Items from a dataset
= Beginning of Section =
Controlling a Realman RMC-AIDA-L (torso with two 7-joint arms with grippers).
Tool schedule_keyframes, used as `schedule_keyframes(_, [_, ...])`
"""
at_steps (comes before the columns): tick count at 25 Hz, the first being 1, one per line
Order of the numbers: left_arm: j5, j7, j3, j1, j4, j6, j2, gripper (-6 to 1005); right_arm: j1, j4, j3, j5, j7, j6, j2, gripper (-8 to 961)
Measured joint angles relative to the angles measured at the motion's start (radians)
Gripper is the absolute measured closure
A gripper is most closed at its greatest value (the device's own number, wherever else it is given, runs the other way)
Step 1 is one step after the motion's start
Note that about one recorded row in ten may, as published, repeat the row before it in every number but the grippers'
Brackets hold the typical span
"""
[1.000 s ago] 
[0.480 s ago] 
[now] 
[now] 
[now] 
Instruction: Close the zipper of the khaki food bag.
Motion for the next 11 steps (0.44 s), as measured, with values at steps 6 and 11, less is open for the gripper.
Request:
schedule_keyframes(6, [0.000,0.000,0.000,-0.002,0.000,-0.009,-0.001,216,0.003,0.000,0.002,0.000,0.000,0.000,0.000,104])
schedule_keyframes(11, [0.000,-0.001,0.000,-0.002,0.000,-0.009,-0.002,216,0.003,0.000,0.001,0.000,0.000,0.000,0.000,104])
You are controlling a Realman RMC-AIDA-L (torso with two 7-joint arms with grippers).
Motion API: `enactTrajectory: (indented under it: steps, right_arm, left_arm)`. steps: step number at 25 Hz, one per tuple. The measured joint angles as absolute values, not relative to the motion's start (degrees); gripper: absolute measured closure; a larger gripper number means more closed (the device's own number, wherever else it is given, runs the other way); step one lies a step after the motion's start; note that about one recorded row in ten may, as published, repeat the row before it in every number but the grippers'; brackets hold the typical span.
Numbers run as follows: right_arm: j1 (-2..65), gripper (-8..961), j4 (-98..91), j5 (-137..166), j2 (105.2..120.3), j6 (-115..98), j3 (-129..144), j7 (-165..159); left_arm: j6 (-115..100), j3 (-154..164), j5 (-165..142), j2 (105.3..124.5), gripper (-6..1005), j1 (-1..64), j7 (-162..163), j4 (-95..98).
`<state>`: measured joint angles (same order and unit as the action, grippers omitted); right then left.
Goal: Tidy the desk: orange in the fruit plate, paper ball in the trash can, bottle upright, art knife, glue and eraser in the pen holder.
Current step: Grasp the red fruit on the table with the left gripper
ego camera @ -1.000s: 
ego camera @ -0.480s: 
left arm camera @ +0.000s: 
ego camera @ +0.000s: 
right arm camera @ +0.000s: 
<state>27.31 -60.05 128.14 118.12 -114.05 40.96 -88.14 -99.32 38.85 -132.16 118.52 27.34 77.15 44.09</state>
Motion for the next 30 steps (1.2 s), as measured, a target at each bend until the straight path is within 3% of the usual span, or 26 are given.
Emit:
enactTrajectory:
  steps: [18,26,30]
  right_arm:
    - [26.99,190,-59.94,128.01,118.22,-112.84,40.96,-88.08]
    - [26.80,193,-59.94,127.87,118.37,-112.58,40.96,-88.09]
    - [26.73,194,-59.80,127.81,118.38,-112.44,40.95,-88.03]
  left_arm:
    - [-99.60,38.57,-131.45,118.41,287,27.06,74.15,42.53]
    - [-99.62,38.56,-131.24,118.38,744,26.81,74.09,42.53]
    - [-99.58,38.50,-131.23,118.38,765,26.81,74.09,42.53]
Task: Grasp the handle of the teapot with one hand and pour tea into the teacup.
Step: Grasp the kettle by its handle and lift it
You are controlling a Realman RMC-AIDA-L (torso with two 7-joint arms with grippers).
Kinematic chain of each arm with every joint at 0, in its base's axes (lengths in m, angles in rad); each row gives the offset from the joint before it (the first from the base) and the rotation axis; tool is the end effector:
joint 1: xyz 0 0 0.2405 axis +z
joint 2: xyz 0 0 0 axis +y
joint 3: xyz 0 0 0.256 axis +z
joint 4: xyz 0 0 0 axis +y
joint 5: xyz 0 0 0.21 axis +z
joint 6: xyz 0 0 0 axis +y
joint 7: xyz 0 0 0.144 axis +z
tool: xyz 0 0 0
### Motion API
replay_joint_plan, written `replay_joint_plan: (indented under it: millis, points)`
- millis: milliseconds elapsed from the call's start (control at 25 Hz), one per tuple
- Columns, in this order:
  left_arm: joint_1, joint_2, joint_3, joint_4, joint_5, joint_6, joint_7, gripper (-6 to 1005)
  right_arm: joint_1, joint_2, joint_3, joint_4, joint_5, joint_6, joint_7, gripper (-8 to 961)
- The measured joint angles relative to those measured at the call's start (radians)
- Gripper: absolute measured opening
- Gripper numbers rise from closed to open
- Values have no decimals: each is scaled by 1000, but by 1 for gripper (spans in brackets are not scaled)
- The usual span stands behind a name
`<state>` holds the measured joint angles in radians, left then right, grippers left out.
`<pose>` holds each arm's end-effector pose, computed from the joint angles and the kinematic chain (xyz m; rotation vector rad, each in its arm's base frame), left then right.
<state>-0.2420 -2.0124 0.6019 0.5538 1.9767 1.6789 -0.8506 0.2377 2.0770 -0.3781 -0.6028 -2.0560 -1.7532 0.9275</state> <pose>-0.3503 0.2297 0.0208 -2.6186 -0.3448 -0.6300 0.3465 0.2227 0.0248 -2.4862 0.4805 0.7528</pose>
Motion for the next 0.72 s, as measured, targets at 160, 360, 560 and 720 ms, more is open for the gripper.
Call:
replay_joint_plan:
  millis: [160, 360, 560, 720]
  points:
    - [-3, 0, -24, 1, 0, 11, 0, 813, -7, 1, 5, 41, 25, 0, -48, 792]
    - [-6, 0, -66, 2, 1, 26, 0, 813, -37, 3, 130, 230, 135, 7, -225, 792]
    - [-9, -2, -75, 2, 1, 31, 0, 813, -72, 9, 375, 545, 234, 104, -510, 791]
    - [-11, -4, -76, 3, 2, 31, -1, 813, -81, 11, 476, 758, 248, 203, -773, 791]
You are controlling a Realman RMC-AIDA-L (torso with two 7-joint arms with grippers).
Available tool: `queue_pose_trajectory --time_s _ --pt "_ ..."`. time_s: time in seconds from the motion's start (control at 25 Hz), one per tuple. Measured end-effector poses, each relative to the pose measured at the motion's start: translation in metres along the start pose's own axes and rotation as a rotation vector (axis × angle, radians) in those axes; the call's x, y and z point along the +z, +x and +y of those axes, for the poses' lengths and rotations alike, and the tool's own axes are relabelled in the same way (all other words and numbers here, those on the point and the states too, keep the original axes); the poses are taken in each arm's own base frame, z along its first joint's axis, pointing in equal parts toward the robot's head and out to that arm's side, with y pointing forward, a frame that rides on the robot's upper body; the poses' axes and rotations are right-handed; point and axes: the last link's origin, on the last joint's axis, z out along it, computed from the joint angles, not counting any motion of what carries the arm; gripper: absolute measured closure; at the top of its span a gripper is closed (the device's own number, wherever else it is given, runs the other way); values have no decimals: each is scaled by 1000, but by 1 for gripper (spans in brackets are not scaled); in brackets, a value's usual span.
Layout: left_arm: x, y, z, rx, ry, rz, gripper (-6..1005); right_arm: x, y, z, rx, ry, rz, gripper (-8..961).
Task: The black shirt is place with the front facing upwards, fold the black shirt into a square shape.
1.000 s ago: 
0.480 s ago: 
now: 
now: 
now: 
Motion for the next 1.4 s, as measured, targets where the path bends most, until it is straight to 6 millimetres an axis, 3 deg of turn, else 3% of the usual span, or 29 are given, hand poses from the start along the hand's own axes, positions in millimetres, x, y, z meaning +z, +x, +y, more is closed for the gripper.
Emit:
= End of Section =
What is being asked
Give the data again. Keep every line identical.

The answer
Controlling a Realman RMC-AIDA-L (torso with two 7-joint arms with grippers).
Tool schedule_keyframes, used as `schedule_keyframes(_, [_, ...])`
"""
at_steps (comes before the columns): tick count at 25 Hz, the first being 1, one per line
Order of the numbers: left_arm: j5, j7, j3, j1, j4, j6, j2, gripper (-6 to 1005); right_arm: j1, j4, j3, j5, j7, j6, j2, gripper (-8 to 961)
Measured joint angles relative to the angles measured at the motion's start (radians)
Gripper is the absolute measured closure
A gripper is most closed at its greatest value (the device's own number, wherever else it is given, runs the other way)
Step 1 is one step after the motion's start
Note that about one recorded row in ten may, as published, repeat the row before it in every number but the grippers'
Brackets hold the typical span
"""
[1.000 s ago] 
[0.480 s ago] 
[now] 
[now] 
[now] 
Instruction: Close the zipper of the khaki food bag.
Motion for the next 11 steps (0.44 s), as measured, with values at steps 6 and 11, less is open for the gripper.
Request:
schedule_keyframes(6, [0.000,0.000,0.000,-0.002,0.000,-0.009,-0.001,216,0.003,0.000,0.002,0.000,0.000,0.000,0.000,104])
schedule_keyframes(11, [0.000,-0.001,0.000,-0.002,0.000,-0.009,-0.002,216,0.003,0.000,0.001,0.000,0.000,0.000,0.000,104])
You are controlling a Realman RMC-AIDA-L (torso with two 7-joint arms with grippers).
Motion API: `enactTrajectory: (indented under it: steps, right_arm, left_arm)`. steps: step number at 25 Hz, one per tuple. The measured joint angles as absolute values, not relative to the motion's start (degrees); gripper: absolute measured closure; a larger gripper number means more closed (the device's own number, wherever else it is given, runs the other way); step one lies a step after the motion's start; note that about one recorded row in ten may, as published, repeat the row before it in every number but the grippers'; brackets hold the typical span.
Numbers run as follows: right_arm: j1 (-2..65), gripper (-8..961), j4 (-98..91), j5 (-137..166), j2 (105.2..120.3), j6 (-115..98), j3 (-129..144), j7 (-165..159); left_arm: j6 (-115..100), j3 (-154..164), j5 (-165..142), j2 (105.3..124.5), gripper (-6..1005), j1 (-1..64), j7 (-162..163), j4 (-95..98).
`<state>`: measured joint angles (same order and unit as the action, grippers omitted); right then left.
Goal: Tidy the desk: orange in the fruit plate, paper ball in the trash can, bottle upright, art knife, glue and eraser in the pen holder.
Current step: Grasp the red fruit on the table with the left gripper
ego camera @ -1.000s: 
ego camera @ -0.480s: 
left arm camera @ +0.000s: 
ego camera @ +0.000s: 
right arm camera @ +0.000s: 
<state>27.31 -60.05 128.14 118.12 -114.05 40.96 -88.14 -99.32 38.85 -132.16 118.52 27.34 77.15 44.09</state>
Motion for the next 30 steps (1.2 s), as measured, a target at each bend until the straight path is within 3% of the usual span, or 26 are given.
Emit:
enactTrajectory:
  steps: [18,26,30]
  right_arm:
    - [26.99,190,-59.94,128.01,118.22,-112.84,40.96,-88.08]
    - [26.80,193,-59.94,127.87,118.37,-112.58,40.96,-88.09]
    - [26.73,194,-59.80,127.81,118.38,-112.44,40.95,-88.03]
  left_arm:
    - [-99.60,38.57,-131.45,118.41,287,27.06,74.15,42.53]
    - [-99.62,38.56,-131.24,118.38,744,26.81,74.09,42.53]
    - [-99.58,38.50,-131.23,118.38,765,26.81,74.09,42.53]
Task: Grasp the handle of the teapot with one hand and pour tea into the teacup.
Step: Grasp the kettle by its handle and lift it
You are controlling a Realman RMC-AIDA-L (torso with two 7-joint arms with grippers).
Kinematic chain of each arm with every joint at 0, in its base's axes (lengths in m, angles in rad); each row gives the offset from the joint before it (the first from the base) and the rotation axis; tool is the end effector:
joint 1: xyz 0 0 0.2405 axis +z
joint 2: xyz 0 0 0 axis +y
joint 3: xyz 0 0 0.256 axis +z
joint 4: xyz 0 0 0 axis +y
joint 5: xyz 0 0 0.21 axis +z
joint 6: xyz 0 0 0 axis +y
joint 7: xyz 0 0 0.144 axis +z
tool: xyz 0 0 0
### Motion API
replay_joint_plan, written `replay_joint_plan: (indented under it: millis, points)`
- millis: milliseconds elapsed from the call's start (control at 25 Hz), one per tuple
- Columns, in this order:
  left_arm: joint_1, joint_2, joint_3, joint_4, joint_5, joint_6, joint_7, gripper (-6 to 1005)
  right_arm: joint_1, joint_2, joint_3, joint_4, joint_5, joint_6, joint_7, gripper (-8 to 961)
- The measured joint angles relative to those measured at the call's start (radians)
- Gripper: absolute measured opening
- Gripper numbers rise from closed to open
- Values have no decimals: each is scaled by 1000, but by 1 for gripper (spans in brackets are not scaled)
- The usual span stands behind a name
`<state>` holds the measured joint angles in radians, left then right, grippers left out.
`<pose>` holds each arm's end-effector pose, computed from the joint angles and the kinematic chain (xyz m; rotation vector rad, each in its arm's base frame), left then right.
<state>-0.2420 -2.0124 0.6019 0.5538 1.9767 1.6789 -0.8506 0.2377 2.0770 -0.3781 -0.6028 -2.0560 -1.7532 0.9275</state> <pose>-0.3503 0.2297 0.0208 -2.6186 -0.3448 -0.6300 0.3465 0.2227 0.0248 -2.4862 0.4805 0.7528</pose>
Motion for the next 0.72 s, as measured, targets at 160, 360, 560 and 720 ms, more is open for the gripper.
Call:
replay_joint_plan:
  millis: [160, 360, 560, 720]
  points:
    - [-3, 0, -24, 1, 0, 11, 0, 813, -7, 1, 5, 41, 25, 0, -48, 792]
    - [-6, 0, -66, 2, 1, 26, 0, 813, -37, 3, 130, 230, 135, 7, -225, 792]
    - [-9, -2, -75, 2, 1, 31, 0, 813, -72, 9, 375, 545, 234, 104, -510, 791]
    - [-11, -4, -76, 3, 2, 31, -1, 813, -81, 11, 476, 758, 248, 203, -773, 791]
You are controlling a Realman RMC-AIDA-L (torso with two 7-joint arms with grippers).
Available tool: `queue_pose_trajectory --time_s _ --pt "_ ..."`. time_s: time in seconds from the motion's start (control at 25 Hz), one per tuple. Measured end-effector poses, each relative to the pose measured at the motion's start: translation in metres along the start pose's own axes and rotation as a rotation vector (axis × angle, radians) in those axes; the call's x, y and z point along the +z, +x and +y of those axes, for the poses' lengths and rotations alike, and the tool's own axes are relabelled in the same way (all other words and numbers here, those on the point and the states too, keep the original axes); the poses are taken in each arm's own base frame, z along its first joint's axis, pointing in equal parts toward the robot's head and out to that arm's side, with y pointing forward, a frame that rides on the robot's upper body; the poses' axes and rotations are right-handed; point and axes: the last link's origin, on the last joint's axis, z out along it, computed from the joint angles, not counting any motion of what carries the arm; gripper: absolute measured closure; at the top of its span a gripper is closed (the device's own number, wherever else it is given, runs the other way); values have no decimals: each is scaled by 1000, but by 1 for gripper (spans in brackets are not scaled); in brackets, a value's usual span.
Layout: left_arm: x, y, z, rx, ry, rz, gripper (-6..1005); right_arm: x, y, z, rx, ry, rz, gripper (-8..961).
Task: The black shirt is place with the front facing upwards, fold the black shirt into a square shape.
1.000 s ago: 
0.480 s ago: 
now: 
now: 
now: 
Motion for the next 1.4 s, as measured, targets where the path bends most, until it is straight to 6 millimetres an axis, 3 deg of turn, else 3% of the usual span, or 29 are given, hand poses from the start along the hand's own axes, positions in millimetres, x, y, z meaning +z, +x, +y, more is closed for the gripper.
Emit:

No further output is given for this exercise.